EXERCISE:
Write the full listing out again, word for word, but omit the pictures.

THE DATA:
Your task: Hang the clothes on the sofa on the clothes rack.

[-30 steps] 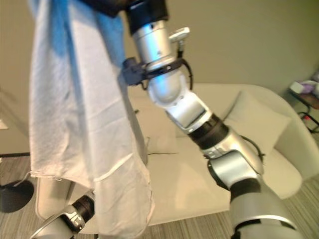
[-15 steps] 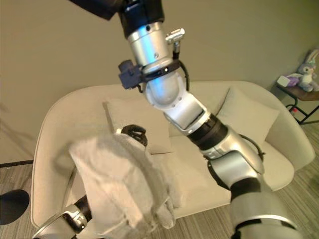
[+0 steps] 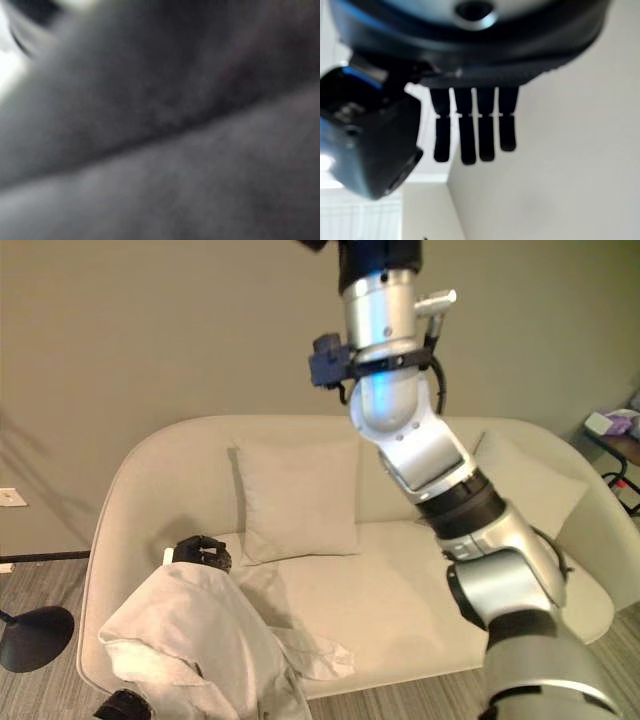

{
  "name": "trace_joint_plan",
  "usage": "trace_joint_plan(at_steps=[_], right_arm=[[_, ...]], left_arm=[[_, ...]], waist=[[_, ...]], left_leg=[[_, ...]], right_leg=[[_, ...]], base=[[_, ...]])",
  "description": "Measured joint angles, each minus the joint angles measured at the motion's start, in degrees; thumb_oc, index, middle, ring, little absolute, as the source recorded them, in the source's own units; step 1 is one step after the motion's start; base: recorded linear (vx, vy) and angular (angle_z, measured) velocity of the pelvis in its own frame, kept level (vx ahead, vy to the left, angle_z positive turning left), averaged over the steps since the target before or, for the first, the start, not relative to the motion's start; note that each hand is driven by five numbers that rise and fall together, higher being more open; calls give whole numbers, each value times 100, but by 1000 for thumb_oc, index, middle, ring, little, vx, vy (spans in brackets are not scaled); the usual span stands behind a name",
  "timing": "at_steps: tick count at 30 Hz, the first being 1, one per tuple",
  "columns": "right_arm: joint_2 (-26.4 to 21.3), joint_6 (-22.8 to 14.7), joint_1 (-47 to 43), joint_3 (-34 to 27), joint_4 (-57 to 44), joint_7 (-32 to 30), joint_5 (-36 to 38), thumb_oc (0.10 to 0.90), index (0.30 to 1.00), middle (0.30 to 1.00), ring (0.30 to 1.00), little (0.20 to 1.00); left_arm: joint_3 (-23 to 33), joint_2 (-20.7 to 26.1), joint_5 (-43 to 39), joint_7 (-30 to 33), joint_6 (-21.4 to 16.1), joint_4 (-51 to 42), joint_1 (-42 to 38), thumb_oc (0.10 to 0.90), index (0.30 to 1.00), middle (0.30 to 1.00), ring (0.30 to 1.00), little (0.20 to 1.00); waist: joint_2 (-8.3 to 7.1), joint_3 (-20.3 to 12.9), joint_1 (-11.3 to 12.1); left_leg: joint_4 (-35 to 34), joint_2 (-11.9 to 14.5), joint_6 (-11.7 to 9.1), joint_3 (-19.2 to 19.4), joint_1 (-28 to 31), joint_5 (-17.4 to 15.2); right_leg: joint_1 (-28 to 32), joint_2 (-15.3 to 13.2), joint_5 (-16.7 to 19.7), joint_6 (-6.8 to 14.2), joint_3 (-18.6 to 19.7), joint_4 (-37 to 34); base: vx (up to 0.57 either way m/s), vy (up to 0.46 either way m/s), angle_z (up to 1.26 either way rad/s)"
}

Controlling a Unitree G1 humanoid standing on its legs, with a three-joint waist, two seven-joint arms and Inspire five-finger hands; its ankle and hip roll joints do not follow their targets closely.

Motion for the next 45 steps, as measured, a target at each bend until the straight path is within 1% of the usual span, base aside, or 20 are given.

RESPONSE BOX:
Your task: Hang the clothes on the sofa on the clothes rack.

[-30 steps] 
[-15 steps] 
[+0 steps] 

{
  "name": "trace_joint_plan",
  "usage": "trace_joint_plan(at_steps=[_], right_arm=[[_, ...]], left_arm=[[_, ...]], waist=[[_, ...]], left_leg=[[_, ...]], right_leg=[[_, ...]], base=[[_, ...]])",
  "description": "Measured joint angles, each minus the joint angles measured at the motion's start, in degrees; thumb_oc, index, middle, ring, little absolute, as the source recorded them, in the source's own units; step 1 is one step after the motion's start; base: recorded linear (vx, vy) and angular (angle_z, measured) velocity of the pelvis in its own frame, kept level (vx ahead, vy to the left, angle_z positive turning left), averaged over the steps since the target before or, for the first, the start, not relative to the motion's start; note that each hand is driven by five numbers that rise and fall together, higher being more open; calls give whole numbers, each value times 100, but by 1000 for thumb_oc, index, middle, ring, little, vx, vy (spans in brackets are not scaled); the usual span stands behind a name",
  "timing": "at_steps: tick count at 30 Hz, the first being 1, one per tuple",
  "columns": "right_arm: joint_2 (-26.4 to 21.3), joint_6 (-22.8 to 14.7), joint_1 (-47 to 43), joint_3 (-34 to 27), joint_4 (-57 to 44), joint_7 (-32 to 30), joint_5 (-36 to 38), thumb_oc (0.10 to 0.90), index (0.30 to 1.00), middle (0.30 to 1.00), ring (0.30 to 1.00), little (0.20 to 1.00); left_arm: joint_3 (-23 to 33), joint_2 (-20.7 to 26.1), joint_5 (-43 to 39), joint_7 (-30 to 33), joint_6 (-21.4 to 16.1), joint_4 (-51 to 42), joint_1 (-42 to 38), thumb_oc (0.10 to 0.90), index (0.30 to 1.00), middle (0.30 to 1.00), ring (0.30 to 1.00), little (0.20 to 1.00); waist: joint_2 (-8.3 to 7.1), joint_3 (-20.3 to 12.9), joint_1 (-11.3 to 12.1); left_leg: joint_4 (-35 to 34), joint_2 (-11.9 to 14.5), joint_6 (-11.7 to 9.1), joint_3 (-19.2 to 19.4), joint_1 (-28 to 31), joint_5 (-17.4 to 15.2); right_leg: joint_1 (-28 to 32), joint_2 (-15.3 to 13.2), joint_5 (-16.7 to 19.7), joint_6 (-6.8 to 14.2), joint_3 (-18.6 to 19.7), joint_4 (-37 to 34); base: vx (up to 0.57 either way m/s), vy (up to 0.46 either way m/s), angle_z (up to 1.26 either way rad/s)"
}

Controlling a Unitree G1 humanoid standing on its legs, with a three-joint waist, two seven-joint arms and Inspire five-finger hands; its ankle and hip roll joints do not follow their targets closely.

Motion for the next 45 steps, as measured, a target at each bend until the straight path is within 1% of the usual span, base aside, or 20 are given.

Nothing more is needed for this answer.